From fig. 8 to fig. 10, it can be seen that the TG, TC, and LDL-c levels of zebra fish in the administration group decreased with the increase of the administration concentration and the HDL-c level increased with the increase of the administration concentration, compared to the model group, indicating that both of the rare crocetin glycosides were effective in reducing the increase of lipid levels due to the high cholesterol feed.

According to the relevant research standard of the atherosclerosis index, AIP less than 0.11 is low risk, AIP more than or equal to 0.11 and less than or equal to 0.21 is medium risk, and AIP more than 0.21 is high risk. As can be seen from fig. 11, the AIP of zebrafish was elevated to a high risk level by feeding high cholesterol feed, while the AIP of zebrafish gradually decreased to a low risk level after administration by feeding water. Therefore, it can be found that in a certain concentration range, the crocin-1 and the crocin-2' have better potential as lipid-lowering drugs and anti-atherosclerosis drugs by taking the crocin-4 as a contrast; under the test conditions, the control crocin-4 can reduce the atherosclerosis index of the high-fat zebra fish to low risk under the condition of 100 mu g/mL of administration concentration, and the administration concentrations of the two crocetin glycosides crocin-1 and crocin-2' for reducing the atherosclerosis index of the high-fat zebra fish to low risk are respectively 25 mu g/mL and 50 mu g/mL.

Claims

1. Application of crocin-1 and/or crocin-2' in preparation of vascular endothelial cell protective drugs.

2. The use according to claim 1, wherein the concentration of crocin-1 is 0.02-6 μ g/mL; preferably 2-4 mug/mL.

3. The use according to claim 1, wherein the concentration of crocin-2' is 0.02-6 μ g/mL; preferably 0.1-5 mug/mL.

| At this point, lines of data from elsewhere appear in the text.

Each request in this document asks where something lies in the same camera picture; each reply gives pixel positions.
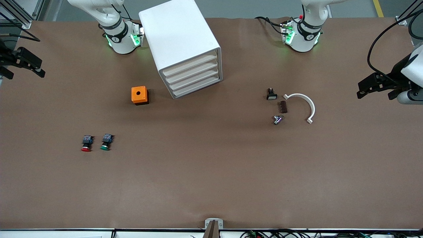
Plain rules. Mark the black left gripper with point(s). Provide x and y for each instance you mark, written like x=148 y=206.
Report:
x=397 y=74

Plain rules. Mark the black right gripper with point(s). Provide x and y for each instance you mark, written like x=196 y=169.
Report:
x=7 y=57

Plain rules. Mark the red mushroom push button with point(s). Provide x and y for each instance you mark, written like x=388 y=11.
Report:
x=86 y=149

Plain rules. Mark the white plastic drawer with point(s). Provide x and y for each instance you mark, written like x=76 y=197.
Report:
x=190 y=64
x=195 y=79
x=192 y=72
x=197 y=86

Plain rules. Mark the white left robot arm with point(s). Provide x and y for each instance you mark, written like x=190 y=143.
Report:
x=302 y=41

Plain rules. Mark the green mushroom push button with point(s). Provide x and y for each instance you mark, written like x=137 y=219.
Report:
x=105 y=147

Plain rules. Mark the white drawer cabinet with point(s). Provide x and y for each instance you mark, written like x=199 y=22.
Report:
x=175 y=36

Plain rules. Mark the brown terminal block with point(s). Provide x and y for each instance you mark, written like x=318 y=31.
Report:
x=283 y=107

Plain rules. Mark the small silver purple component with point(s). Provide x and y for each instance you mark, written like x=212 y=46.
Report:
x=277 y=120

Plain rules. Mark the brown table mat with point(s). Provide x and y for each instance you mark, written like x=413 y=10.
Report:
x=211 y=165

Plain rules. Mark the brown upright bar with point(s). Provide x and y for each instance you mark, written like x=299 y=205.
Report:
x=212 y=231

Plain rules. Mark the aluminium frame profile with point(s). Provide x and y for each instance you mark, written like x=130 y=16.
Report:
x=403 y=20
x=19 y=18

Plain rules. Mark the white curved plastic bracket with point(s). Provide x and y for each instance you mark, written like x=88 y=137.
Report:
x=309 y=102

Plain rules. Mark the small black white switch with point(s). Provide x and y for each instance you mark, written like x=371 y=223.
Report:
x=271 y=96

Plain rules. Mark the orange button enclosure box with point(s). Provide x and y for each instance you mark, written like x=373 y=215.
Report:
x=138 y=93

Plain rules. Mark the white table edge rail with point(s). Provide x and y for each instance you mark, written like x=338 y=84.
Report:
x=49 y=234

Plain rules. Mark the grey metal mount bracket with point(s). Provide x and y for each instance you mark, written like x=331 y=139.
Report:
x=207 y=222

4. The use according to any one of claims 1 to 3, wherein crocin-1 or crocin-2' inhibits the inflammatory response process of the MEK/ERK signalling pathway.

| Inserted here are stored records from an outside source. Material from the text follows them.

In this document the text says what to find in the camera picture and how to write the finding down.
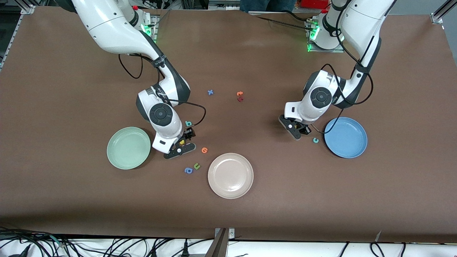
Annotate person in blue jeans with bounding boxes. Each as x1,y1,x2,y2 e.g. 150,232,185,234
240,0,297,13

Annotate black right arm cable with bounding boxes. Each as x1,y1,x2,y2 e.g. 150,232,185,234
119,53,207,128

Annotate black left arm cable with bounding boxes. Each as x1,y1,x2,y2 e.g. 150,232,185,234
312,14,375,135

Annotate black cable on table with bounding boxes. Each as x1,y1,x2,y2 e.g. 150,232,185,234
255,11,315,29

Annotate beige plate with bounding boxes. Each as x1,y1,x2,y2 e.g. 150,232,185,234
207,153,254,199

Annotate blue plate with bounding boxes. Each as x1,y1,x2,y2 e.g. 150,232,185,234
324,117,368,159

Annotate grey metal table bracket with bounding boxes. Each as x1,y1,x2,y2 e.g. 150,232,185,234
204,227,236,257

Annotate light green plate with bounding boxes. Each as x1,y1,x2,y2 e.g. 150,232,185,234
107,127,151,170

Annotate aluminium side rail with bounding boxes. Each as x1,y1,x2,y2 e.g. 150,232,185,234
0,14,22,72

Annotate red box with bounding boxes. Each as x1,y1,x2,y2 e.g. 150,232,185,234
300,0,331,9

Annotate green cable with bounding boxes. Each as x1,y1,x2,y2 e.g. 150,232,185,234
48,234,70,247

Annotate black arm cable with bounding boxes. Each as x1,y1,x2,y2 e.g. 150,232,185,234
312,14,375,135
119,53,207,128

5. The use according to any one of claims 1 to 3, wherein crocin-1 or crocin-2' inhibits the expression level of pro-inflammatory cytokines in the MEK/ERK signalling pathway.

6. The use according to claim 5, wherein the proinflammatory cytokines comprise TNF- α, IL-6.

7. Application of crocin-1 and/or crocin-2' in preparing medicines for reducing blood lipid and atherosclerosis risk.

8. The use according to claim 7, wherein the concentration of crocin-1 is 25-100 μ g/mL; preferably 25-50 mug/mL.

9. The use according to claim 7, wherein the concentration of crocin-2' is 25-100 μ g/mL; preferably 50-100 mug/mL.